Thirty-eight years is a long time to wait by a pool. You learn the rhythm of the place. The crowd that gathers around the stirring water, the surge toward the edge, the person who gets in first and the ones who do not. The man at Bethesda had been there that long. He told Jesus he had no one to put him in the pool when the water was troubled and by the time he got there someone else had always gone down ahead of him.

Jesus did not put him in the pool. He told him to rise, take up his bed and walk. The man did.

What Is the Meaning of the Pool of Bethesda in John 5

The pool had five porches and a reputation among the people who gathered there. People believed an angel came down and troubled the water at certain times and the first person in after that would be healed. The man by the pool had built his whole hope around that system for almost four decades. He could not get to the water fast enough. He needed someone else to do it for him and no one ever did.

Jesus walked past all of that. He did not ask about the angel. He did not wait for the water to stir.
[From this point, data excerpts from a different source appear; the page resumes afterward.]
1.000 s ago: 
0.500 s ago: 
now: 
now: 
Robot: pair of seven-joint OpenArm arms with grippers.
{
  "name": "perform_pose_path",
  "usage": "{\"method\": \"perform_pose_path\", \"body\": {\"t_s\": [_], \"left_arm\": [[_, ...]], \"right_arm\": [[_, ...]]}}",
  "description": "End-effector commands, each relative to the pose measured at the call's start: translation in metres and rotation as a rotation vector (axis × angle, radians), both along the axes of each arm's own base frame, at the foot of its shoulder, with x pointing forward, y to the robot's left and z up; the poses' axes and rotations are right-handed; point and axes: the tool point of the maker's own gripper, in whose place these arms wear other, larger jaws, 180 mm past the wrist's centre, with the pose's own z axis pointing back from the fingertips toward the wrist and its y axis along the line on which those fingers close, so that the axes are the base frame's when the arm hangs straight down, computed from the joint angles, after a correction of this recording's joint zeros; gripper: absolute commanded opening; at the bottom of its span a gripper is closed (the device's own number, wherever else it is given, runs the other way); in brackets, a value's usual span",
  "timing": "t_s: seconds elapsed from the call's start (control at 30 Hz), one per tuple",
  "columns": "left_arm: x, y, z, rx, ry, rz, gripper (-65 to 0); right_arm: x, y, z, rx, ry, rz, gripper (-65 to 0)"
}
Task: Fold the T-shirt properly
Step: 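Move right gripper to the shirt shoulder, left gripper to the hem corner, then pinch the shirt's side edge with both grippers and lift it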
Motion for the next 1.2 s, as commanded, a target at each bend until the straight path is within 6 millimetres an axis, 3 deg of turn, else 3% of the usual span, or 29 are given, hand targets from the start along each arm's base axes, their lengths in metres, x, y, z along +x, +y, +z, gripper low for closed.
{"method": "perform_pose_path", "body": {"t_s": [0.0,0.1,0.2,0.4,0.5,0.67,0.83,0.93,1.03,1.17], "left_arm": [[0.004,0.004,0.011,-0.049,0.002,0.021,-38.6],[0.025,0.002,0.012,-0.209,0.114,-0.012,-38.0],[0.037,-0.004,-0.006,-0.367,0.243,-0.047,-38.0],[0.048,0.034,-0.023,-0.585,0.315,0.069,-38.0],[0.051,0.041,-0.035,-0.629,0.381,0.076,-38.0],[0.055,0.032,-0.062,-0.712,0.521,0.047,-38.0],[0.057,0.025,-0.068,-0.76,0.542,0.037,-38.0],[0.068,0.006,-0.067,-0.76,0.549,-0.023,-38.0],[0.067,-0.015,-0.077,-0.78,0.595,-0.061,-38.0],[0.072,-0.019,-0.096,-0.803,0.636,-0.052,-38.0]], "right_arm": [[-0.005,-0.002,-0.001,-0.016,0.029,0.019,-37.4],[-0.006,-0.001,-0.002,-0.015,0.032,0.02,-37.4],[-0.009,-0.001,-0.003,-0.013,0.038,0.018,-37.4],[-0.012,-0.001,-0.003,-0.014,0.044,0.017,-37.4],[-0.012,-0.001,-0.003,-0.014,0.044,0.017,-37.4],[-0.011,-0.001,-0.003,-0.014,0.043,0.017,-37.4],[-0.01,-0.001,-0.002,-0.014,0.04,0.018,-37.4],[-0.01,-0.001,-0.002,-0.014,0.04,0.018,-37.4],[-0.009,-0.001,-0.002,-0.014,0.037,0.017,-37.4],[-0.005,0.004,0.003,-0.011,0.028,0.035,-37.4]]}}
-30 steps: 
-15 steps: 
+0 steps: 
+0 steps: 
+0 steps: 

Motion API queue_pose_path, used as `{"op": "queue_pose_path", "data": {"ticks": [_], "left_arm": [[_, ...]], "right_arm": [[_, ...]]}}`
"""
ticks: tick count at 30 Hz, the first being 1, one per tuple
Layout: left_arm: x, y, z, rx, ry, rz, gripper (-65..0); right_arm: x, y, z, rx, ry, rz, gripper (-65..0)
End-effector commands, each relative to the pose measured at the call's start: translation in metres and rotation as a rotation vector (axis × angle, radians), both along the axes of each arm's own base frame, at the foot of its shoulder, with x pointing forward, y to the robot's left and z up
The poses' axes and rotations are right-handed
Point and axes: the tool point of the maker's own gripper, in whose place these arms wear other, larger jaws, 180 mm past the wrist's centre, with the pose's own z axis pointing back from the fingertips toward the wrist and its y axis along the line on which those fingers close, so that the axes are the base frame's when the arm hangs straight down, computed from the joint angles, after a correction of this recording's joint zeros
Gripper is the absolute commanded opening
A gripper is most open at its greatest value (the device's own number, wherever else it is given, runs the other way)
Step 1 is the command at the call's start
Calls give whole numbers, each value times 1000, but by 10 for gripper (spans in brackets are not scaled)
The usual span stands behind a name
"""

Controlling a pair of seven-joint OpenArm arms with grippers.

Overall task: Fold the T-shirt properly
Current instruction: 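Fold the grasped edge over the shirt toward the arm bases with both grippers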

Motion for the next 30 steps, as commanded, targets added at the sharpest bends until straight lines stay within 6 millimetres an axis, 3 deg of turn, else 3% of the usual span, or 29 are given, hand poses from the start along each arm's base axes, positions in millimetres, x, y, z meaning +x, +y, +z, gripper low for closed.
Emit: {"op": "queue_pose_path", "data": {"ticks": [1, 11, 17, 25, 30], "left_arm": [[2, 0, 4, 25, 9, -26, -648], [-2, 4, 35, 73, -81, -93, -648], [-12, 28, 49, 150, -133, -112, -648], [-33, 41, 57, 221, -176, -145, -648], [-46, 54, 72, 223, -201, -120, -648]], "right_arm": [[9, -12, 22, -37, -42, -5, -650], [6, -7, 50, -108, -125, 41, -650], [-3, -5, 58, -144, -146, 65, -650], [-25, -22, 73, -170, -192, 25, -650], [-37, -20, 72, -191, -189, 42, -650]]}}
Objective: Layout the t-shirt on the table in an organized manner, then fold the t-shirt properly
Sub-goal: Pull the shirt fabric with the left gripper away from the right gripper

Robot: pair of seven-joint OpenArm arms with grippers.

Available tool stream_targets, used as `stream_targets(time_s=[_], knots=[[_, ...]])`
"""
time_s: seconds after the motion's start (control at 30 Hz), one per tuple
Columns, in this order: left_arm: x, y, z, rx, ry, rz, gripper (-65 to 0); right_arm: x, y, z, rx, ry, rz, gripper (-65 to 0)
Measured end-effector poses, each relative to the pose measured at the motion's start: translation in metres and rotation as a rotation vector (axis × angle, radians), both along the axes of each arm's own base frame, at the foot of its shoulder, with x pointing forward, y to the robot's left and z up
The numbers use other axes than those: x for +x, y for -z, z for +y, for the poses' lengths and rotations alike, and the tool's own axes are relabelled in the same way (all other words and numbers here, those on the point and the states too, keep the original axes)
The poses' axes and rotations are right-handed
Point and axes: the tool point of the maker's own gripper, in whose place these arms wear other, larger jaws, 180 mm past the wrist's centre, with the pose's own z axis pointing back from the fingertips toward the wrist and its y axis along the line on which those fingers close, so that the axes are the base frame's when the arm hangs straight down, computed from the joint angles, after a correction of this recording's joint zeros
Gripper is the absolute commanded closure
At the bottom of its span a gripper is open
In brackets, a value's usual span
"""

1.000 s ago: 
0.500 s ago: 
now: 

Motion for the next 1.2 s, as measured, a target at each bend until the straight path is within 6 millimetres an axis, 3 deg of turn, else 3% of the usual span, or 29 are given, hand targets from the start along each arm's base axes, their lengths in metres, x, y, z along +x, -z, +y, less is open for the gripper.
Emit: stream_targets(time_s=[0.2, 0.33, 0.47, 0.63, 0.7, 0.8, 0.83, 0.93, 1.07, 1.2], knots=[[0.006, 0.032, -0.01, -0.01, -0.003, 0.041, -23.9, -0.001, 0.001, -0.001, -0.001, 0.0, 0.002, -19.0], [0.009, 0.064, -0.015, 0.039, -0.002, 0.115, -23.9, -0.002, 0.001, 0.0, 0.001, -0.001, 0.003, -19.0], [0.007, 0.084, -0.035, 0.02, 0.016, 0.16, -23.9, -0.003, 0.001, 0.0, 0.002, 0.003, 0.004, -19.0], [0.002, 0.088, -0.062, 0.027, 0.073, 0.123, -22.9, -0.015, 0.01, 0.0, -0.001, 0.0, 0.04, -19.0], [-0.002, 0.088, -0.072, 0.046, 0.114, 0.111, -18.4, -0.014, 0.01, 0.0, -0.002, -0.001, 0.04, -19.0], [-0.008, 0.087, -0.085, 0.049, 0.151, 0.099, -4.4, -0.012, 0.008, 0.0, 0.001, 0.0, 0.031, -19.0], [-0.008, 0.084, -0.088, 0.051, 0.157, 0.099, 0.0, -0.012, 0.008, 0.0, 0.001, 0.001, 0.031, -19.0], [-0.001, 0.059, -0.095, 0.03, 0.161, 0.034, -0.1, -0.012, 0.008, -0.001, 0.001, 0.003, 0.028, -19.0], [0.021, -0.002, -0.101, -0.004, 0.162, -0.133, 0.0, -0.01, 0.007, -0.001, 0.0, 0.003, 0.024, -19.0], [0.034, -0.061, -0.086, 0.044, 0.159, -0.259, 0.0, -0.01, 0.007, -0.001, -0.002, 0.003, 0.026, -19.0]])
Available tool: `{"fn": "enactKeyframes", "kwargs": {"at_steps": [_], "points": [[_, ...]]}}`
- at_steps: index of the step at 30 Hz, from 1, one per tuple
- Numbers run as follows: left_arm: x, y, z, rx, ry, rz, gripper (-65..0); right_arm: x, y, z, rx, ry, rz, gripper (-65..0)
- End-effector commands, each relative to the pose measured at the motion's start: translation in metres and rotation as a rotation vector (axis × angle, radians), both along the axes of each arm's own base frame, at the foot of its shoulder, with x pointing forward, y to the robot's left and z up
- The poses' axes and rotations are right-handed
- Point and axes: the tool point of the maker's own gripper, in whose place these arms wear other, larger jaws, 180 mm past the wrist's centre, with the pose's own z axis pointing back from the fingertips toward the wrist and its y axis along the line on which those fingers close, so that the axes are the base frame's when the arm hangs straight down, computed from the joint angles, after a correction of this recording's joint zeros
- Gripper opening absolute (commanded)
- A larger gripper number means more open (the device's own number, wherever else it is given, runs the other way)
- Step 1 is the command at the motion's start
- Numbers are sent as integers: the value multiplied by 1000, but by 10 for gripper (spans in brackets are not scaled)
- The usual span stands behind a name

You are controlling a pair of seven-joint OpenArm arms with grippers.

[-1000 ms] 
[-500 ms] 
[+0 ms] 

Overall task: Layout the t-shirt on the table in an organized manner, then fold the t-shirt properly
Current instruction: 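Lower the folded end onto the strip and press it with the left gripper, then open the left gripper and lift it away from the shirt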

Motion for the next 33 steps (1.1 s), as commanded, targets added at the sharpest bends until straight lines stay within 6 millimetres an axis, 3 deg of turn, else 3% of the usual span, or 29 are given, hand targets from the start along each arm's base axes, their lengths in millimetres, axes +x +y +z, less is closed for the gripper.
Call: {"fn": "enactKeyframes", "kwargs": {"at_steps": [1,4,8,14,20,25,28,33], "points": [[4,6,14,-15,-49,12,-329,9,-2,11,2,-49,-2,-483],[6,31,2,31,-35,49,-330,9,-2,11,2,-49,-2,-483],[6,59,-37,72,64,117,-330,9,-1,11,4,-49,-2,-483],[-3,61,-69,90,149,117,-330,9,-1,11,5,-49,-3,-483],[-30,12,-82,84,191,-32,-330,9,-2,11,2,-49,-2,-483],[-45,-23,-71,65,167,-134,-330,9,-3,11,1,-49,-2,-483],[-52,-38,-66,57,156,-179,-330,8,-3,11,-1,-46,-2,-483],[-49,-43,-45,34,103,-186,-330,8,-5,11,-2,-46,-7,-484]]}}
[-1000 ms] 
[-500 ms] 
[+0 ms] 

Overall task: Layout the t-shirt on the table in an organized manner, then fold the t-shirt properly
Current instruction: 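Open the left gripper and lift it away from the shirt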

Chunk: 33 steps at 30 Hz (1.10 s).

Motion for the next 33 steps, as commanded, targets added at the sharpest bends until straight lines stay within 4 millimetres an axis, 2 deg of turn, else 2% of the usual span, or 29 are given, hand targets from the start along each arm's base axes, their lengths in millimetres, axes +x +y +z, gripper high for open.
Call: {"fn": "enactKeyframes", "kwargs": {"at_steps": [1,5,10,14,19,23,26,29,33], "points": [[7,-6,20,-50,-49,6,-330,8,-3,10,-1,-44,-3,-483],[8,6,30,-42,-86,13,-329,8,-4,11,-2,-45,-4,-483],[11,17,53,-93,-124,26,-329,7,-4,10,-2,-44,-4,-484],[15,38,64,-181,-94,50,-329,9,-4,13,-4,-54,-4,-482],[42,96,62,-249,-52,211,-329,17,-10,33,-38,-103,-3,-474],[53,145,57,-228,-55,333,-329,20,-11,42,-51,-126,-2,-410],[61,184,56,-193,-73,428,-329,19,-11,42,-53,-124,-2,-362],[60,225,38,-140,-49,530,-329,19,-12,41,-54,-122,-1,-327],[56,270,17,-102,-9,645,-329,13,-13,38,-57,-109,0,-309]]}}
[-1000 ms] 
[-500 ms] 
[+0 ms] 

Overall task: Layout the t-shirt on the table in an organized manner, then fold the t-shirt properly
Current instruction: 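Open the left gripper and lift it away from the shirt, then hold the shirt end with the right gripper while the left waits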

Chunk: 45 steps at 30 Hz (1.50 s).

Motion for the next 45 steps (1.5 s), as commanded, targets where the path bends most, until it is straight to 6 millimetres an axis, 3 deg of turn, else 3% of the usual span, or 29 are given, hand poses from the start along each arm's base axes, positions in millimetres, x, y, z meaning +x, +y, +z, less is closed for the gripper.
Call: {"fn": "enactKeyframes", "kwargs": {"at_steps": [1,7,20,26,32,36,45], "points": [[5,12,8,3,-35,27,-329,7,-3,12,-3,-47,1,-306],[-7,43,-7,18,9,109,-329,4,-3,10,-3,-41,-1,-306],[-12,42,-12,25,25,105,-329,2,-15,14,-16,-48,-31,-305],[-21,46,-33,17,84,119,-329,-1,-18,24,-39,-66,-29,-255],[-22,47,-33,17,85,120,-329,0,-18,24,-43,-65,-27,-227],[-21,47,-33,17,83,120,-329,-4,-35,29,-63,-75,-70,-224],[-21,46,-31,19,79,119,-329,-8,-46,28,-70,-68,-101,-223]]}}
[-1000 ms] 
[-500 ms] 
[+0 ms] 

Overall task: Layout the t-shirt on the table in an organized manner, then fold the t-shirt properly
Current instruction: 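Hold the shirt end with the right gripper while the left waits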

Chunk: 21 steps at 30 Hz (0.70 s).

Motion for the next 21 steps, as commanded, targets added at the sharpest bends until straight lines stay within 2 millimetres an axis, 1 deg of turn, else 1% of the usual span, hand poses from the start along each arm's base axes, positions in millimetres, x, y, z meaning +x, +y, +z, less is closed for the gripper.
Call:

He just asked the man if he wanted to be made whole and then told him to get up.

It is the same pattern I noticed writing about John 4 and the woman at the well , Jesus keeps bypassing the systems people build around their problems.. The woman had her well and her questions about where to worship. The man had his pool and his forty-year plan. Neither one ended up using the thing they thought they needed.

Jesus Healing the Impotent Man on the Sabbath Meaning

The healing happened on the Sabbath. Jesus told the man to carry his bed home and the Jewish leaders saw a man carrying furniture on the wrong day. That is what they focused on. The thirty-eight years of suffering did not register. Neither did the sudden strength in legs that had not worked in decades. They saw the furniture.

The leaders had the law memorized and the Sabbath regulations catalogued and they had no room left for a miracle. They did not argue with the fact that a healing had happened. They argued about when it happened and what it implied about the one who did it.

Jesus answered them directly. He said His Father works all the time and so does He. Mercy does not take a day off. The leaders understood what He was claiming and John tells us they sought the more to kill Him. He had made Himself equal with God.

John 5 Jesus Relationship With the Father Explained

What follows is one of the longest explanations Jesus gives about how He relates to the Father. He says He can do nothing of Himself. He only does what He sees the Father do. The Father loves the Son and shows Him everything He does. The Son gives life to whom He will.

I have read this passage many times and it still catches me. Jesus is the one who healed the man and walked on water and raised the dead. And He says He does nothing on His own. Every action flows from what He sees the Father doing. It is not a division of labor but a perfect alignment of will.

"Verily, verily, I say unto you, The Son can do nothing of himself, but what he seeth the Father do: for what things soever he doeth, these also doeth the Son likewise." (John 5:19)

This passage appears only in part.